REQUIRED ACTION: Reproduce the data exactly as given, except for any images.
______________________________
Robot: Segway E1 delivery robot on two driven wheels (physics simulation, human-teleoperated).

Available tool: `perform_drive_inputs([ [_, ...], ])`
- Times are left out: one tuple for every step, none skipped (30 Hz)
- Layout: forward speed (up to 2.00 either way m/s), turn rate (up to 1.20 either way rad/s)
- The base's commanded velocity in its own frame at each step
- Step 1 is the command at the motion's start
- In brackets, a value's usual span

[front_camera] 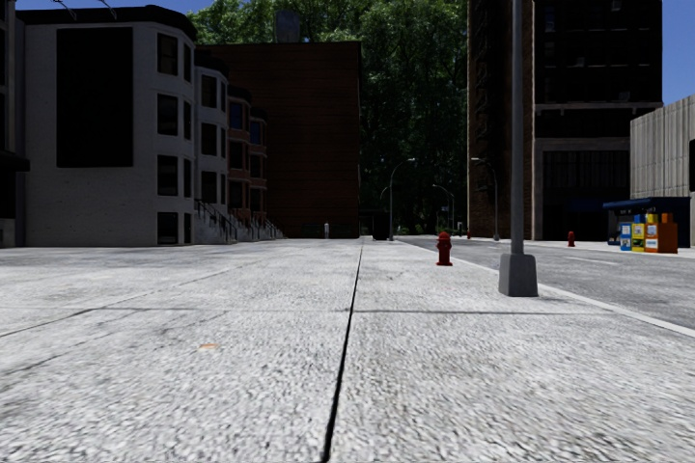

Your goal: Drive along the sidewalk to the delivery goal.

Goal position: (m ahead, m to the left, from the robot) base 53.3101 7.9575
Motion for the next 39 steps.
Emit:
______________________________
ANSWER SPACE:
Robot: Segway E1 delivery robot on two driven wheels (physics simulation, human-teleoperated).

Available tool: `perform_drive_inputs([ [_, ...], ])`
- Times are left out: one tuple for every step, none skipped (30 Hz)
- Layout: forward speed (up to 2.00 either way m/s), turn rate (up to 1.20 either way rad/s)
- The base's commanded velocity in its own frame at each step
- Step 1 is the command at the motion's start
- In brackets, a value's usual span

[front_camera] 

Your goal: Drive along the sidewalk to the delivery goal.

Goal position: (m ahead, m to the left, from the robot) base 53.3101 7.9575
Motion for the next 39 steps.
Emit:

The required output has been given.